Indeed, the literal hermeneutic creates many problems, as Hinch rightly notes in his essay. We might begin by questioning the positive interpretation of the text using this supposedly “plain sense” reading of the text. How, one wonders, do you derive something as complex as the chart below from a “plain sense” reading of a few obscure chapters in Daniel and Revelation and all held together by a highly specific reading of a couple verses in First Thessalonians?
But we may also question the plain sense interpretative approach in another direction as well. What, for example, is a “literal” reading of the Mosaic law and how does it relate to Christian ethics today? What about Christ’s parables and some of his statements to different people who question him? What does a “literal” application of Matthew 19:21 look like? Indeed, what about the Sermon on the Mount? A plain sense reading of that text would make pacifists of us all.
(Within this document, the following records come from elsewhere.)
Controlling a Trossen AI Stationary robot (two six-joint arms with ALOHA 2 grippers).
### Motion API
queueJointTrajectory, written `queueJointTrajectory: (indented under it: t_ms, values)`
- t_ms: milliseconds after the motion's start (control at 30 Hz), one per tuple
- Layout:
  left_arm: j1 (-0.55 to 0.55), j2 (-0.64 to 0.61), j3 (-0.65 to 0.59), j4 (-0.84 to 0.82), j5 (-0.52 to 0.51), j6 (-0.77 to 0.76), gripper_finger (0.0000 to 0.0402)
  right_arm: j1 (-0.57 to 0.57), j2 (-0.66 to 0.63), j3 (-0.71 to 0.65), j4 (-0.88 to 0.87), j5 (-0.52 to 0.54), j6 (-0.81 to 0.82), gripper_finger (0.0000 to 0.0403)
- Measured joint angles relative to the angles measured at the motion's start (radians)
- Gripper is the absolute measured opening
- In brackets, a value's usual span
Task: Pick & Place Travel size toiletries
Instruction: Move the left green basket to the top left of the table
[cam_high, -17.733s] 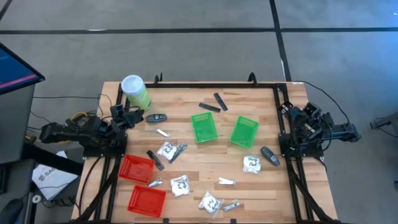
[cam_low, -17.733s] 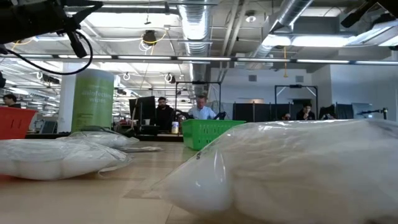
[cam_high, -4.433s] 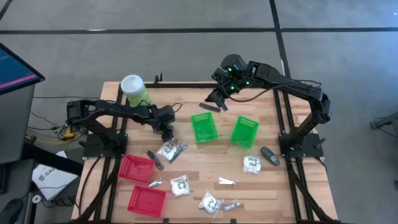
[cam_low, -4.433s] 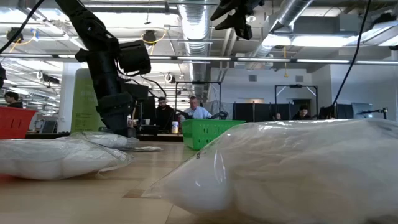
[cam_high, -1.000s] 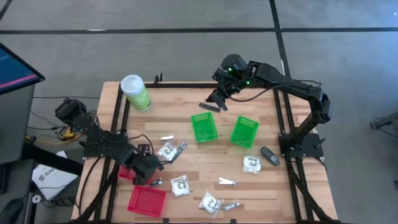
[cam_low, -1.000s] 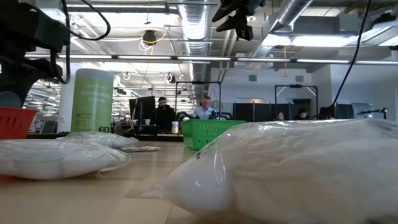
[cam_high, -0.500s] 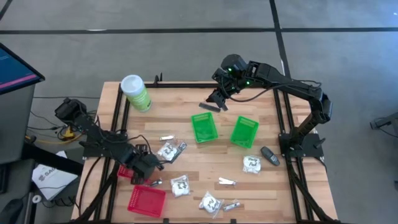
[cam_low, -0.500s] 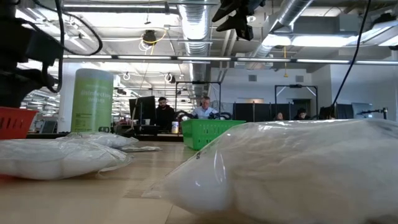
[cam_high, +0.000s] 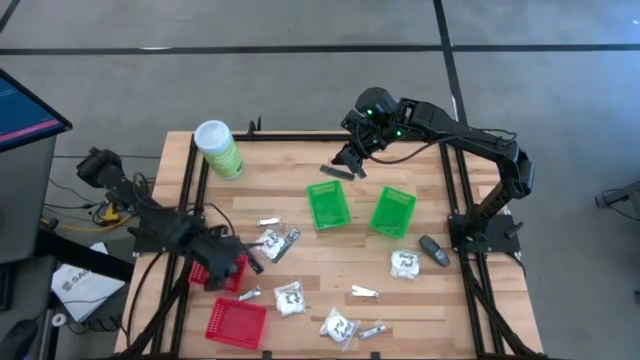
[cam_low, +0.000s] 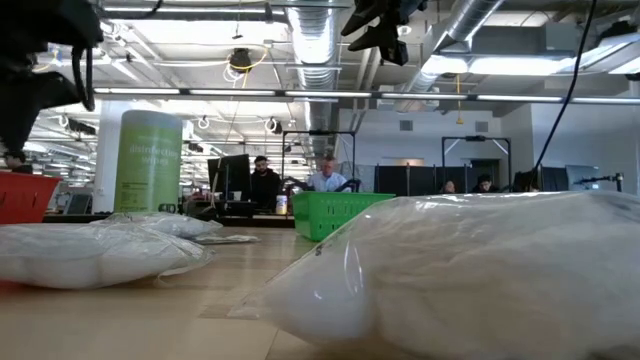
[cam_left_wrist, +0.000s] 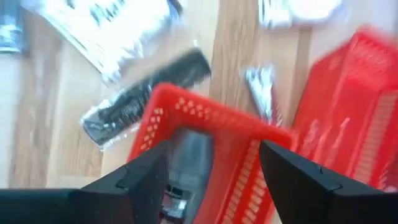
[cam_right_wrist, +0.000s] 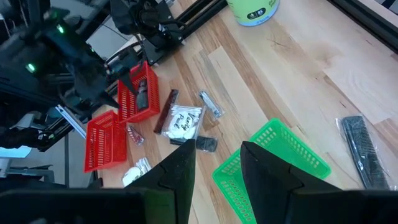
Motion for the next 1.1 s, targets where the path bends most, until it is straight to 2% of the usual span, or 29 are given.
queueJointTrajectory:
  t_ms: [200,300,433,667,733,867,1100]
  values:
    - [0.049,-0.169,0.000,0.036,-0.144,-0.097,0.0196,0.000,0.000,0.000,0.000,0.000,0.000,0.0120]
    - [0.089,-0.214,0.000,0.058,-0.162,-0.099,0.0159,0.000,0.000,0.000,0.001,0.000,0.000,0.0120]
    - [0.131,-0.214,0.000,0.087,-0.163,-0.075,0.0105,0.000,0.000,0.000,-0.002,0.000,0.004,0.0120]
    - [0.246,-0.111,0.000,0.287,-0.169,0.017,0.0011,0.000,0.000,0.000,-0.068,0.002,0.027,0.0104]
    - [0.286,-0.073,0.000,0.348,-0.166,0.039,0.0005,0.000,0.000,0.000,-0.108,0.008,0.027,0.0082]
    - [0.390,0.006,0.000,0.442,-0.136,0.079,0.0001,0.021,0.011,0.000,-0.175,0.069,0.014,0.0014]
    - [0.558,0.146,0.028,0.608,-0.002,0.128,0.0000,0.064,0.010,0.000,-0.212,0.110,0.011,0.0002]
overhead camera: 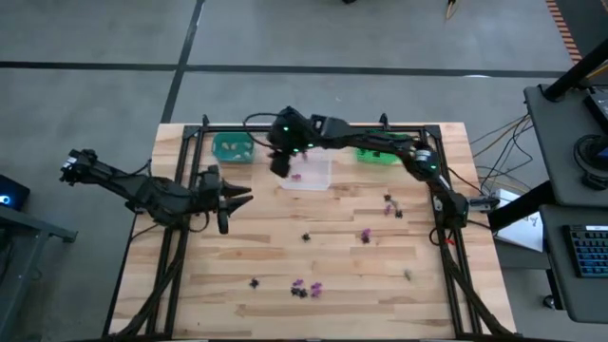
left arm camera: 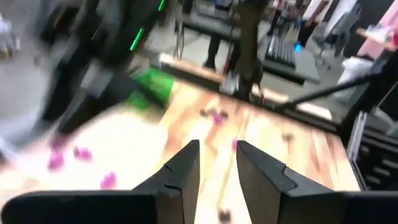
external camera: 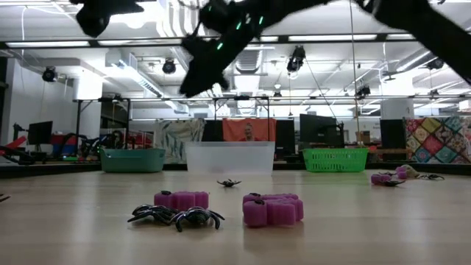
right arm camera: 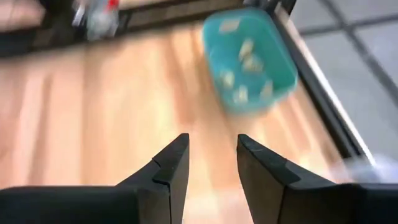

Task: Sort Halloween decoration
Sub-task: Put the black spider toy into the green bin

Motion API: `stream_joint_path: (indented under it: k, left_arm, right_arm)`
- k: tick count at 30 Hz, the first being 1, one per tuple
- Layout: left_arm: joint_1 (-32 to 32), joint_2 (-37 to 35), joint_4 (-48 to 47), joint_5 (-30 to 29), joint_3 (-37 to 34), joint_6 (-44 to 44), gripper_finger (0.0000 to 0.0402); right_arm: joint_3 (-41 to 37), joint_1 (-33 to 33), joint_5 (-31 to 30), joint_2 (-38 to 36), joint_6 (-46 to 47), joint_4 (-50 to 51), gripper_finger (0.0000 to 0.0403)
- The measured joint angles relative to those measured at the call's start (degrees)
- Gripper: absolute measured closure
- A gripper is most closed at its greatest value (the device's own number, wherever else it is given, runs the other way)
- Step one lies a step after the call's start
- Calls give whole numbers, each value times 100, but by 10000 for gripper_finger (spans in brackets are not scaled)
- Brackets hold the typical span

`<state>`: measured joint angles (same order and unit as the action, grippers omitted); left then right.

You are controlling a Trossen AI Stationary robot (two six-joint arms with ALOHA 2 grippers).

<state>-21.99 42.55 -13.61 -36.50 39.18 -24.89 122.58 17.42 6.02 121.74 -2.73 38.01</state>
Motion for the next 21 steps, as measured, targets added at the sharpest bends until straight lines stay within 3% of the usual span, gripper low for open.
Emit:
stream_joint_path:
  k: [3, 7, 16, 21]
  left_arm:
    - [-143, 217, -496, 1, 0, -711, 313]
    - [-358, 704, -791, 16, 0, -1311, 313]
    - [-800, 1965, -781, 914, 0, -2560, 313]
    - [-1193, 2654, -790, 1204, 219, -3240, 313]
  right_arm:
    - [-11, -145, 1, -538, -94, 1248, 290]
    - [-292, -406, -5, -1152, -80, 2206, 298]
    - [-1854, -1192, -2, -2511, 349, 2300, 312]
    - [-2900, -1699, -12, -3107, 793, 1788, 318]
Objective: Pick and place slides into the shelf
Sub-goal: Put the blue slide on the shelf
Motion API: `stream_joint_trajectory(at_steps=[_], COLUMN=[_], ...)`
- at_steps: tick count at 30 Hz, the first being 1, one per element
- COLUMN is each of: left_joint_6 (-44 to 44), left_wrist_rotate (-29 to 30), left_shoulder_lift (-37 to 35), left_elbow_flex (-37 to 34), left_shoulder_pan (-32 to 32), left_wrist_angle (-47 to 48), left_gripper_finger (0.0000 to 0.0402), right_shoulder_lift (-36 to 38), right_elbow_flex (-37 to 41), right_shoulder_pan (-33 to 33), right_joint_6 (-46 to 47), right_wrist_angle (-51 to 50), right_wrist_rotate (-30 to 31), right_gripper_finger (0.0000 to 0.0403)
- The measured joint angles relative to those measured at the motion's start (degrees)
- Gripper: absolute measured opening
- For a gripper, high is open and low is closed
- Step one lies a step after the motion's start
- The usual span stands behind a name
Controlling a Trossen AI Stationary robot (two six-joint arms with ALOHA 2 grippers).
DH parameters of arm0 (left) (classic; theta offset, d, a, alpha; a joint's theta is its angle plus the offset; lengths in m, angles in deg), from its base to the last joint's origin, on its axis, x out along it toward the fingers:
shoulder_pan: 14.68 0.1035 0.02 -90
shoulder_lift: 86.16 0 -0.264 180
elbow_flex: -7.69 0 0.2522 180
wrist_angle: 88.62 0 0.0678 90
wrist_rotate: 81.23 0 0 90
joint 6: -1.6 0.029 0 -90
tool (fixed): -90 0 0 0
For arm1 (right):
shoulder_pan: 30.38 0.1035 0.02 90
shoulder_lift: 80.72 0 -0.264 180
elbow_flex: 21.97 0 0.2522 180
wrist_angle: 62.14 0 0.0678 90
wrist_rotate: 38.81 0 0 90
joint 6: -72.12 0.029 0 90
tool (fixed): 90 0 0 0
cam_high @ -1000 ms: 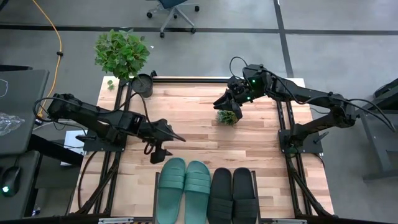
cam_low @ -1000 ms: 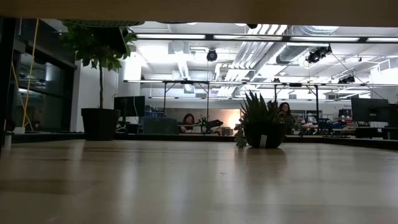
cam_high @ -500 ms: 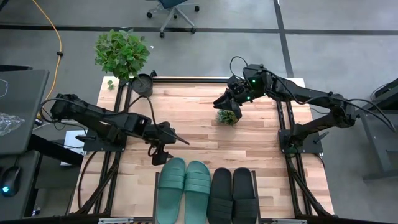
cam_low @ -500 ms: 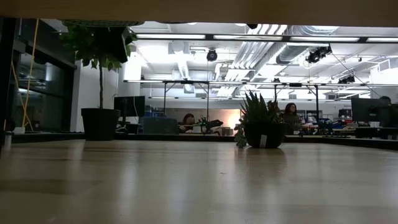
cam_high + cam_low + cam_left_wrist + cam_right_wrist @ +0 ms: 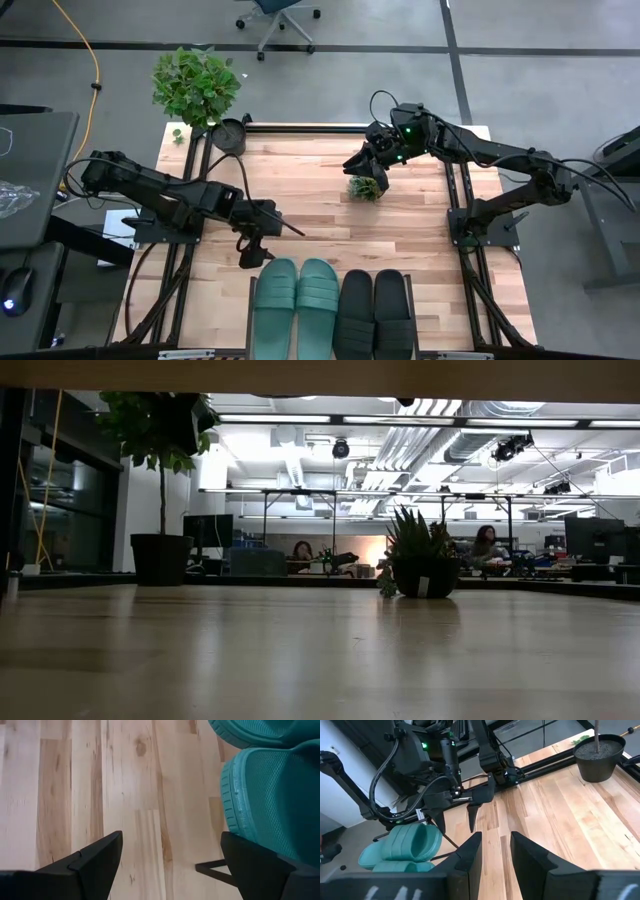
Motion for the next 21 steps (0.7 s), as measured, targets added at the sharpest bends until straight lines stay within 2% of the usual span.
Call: stream_joint_trajectory(at_steps=[21], left_joint_6=[2.5], left_wrist_rotate=[-4.1], left_shoulder_lift=[0.0], left_elbow_flex=[0.0], left_shoulder_pan=[0.0], left_wrist_angle=[-1.5], left_gripper_finger=[0.0326], right_shoulder_lift=[0.0], right_elbow_flex=[0.0], right_shoulder_pan=[0.0], right_joint_6=[-0.5], right_wrist_angle=[0.0], right_wrist_rotate=[0.0], right_gripper_finger=[0.0094])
Because of the way that literalism over-simplifies the Bible, it’s no surprise that so many evangelical young people have gotten to college and left the faith. A literal hermeneutic simply isn’t nuanced enough to handle the kind of reasonable, thoughtful questions a young adult will ask, either on the encouragement of friends or professors, or simply on their own.
This is where we must return to Hinch’s essay. Because of the remarkably tenuous hermeneutic evangelicals have used, for much of the past 60 years, it isn’t really fair to say we are “now” losing the battle for the Bible. Battles are often lost based on what happens before they start and that is very much the case here. A “literal” hermeneutic essentially amounts to the waving of a large flag that reads “Use reductio ad absurdum to critique me!”‘ It’s no surprise that such an approach has led to many young people like Zimmerman abandoning orthodoxy. Indeed, if young evangelicals really are fine with losing the battle for the Bible, it may only be because the defeat has saved them from having to twist themselves into pretzels in order to defend their faith. And the tragedy of the thing is that those pretzels we twisted ourselves into were not only convoluted and tortured; they were unnecessary.